◆ Task brief
Would you restate word for word the lines of the listing, beginning at the first and ending with the line that holds "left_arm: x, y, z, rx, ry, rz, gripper"?

=-=-=

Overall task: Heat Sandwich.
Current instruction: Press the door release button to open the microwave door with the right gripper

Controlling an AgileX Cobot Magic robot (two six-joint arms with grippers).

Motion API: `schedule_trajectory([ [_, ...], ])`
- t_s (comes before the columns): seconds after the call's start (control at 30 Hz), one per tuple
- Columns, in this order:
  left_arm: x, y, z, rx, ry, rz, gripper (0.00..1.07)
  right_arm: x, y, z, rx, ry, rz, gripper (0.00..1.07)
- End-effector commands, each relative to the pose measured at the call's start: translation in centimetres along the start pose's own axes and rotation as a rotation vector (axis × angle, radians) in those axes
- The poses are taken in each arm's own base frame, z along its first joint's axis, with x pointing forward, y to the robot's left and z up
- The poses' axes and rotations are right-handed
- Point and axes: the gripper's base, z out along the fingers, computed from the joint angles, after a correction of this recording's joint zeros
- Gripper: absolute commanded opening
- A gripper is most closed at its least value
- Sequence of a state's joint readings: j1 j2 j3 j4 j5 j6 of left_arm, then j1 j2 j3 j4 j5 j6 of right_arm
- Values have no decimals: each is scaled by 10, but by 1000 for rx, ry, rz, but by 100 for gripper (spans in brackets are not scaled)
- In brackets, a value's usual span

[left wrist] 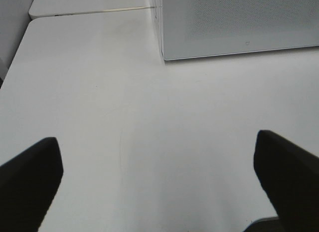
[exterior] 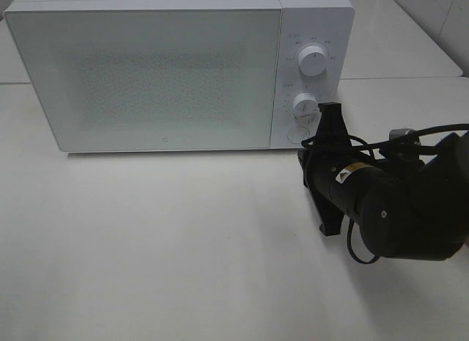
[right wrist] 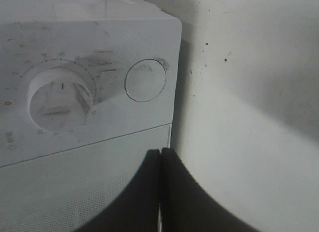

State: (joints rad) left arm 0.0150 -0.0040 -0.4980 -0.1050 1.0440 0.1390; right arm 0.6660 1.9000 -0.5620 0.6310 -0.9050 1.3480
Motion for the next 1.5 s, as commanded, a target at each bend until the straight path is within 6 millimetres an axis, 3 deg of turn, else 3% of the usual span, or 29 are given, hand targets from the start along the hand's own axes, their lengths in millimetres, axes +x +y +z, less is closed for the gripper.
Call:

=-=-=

◆ Reply
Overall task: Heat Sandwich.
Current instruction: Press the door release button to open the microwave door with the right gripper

Controlling an AgileX Cobot Magic robot (two six-joint arms with grippers).

Motion API: `schedule_trajectory([ [_, ...], ])`
- t_s (comes before the columns): seconds after the call's start (control at 30 Hz), one per tuple
- Columns, in this order:
  left_arm: x, y, z, rx, ry, rz, gripper (0.00..1.07)

The answer requires no additions.